5. But there was one more problem. The match-up of Canvas and Examsoft data and selective filtering of all data that didn't represent a clean match appears to have been done by IT people who really didn't understand either the principle of autonomous page refresh
or the course material. As a result, a lot of the match-ups the IT folks thought they had found turned out to be bogus, despite their cherry-picking. They accused students of cheating if there was Canvas activity on a course page whose title seemed to be relevant to an exam question -- but those Canvas pages often turned out to be things like empty discussion forums and instructor announcements that had no meaningful content. Actually opening and reviewing the Canvas pages that were cited in these logs would have fully exonerated at least 4 of the 10 students who still remain accused.

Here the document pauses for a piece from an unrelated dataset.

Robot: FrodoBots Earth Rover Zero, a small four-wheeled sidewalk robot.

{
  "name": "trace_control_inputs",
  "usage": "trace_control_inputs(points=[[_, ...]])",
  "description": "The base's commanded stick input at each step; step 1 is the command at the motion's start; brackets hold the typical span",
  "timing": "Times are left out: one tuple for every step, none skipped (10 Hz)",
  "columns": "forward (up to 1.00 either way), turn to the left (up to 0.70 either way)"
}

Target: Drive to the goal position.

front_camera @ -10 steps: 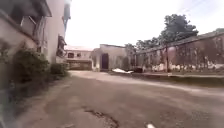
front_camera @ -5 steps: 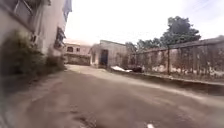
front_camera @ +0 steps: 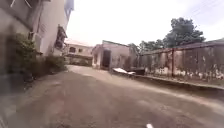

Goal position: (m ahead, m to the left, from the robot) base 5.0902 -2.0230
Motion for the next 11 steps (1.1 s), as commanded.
trace_control_inputs(points=[[0.7, 0.0], [0.7, 0.0], [0.7, 0.0], [0.7, 0.0], [0.7, 0.0], [0.7, 0.0], [0.7, 0.0], [0.7, 0.11], [0.7, 0.28], [0.7, 0.33], [0.7, 0.35]])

This, by the way, is where the statistical argument comes in: the school basically went on a fishing expedition, discarding datapoints they didn't like at multiple levels of analysis, until they had generated clean-looking logs that seemed to tell a damning story. And even with all of this selective culling, they messed up a significant percentage of the time, and included many associations that weren't actually problematic at all. And in case you're wondering: no, there's no evidence that these file access patterns were the result of students flailing around trying to find specific answers in a bunch of places. The kinds of resources that show up in the logs are just not things that any sane person would access with the hope of finding useulf information during an exam. Additionally, in several of these cases there existed one or more very-obvious Canvas files devoted to the very topic of the exam question that was flagged, which would have been the first place students would have looked for the answers to the questions they were accused of cheating on, had they actually been trying to cheat. The students did not access these very-obvious files, because they were apparently too busy staring at blank discussion pages.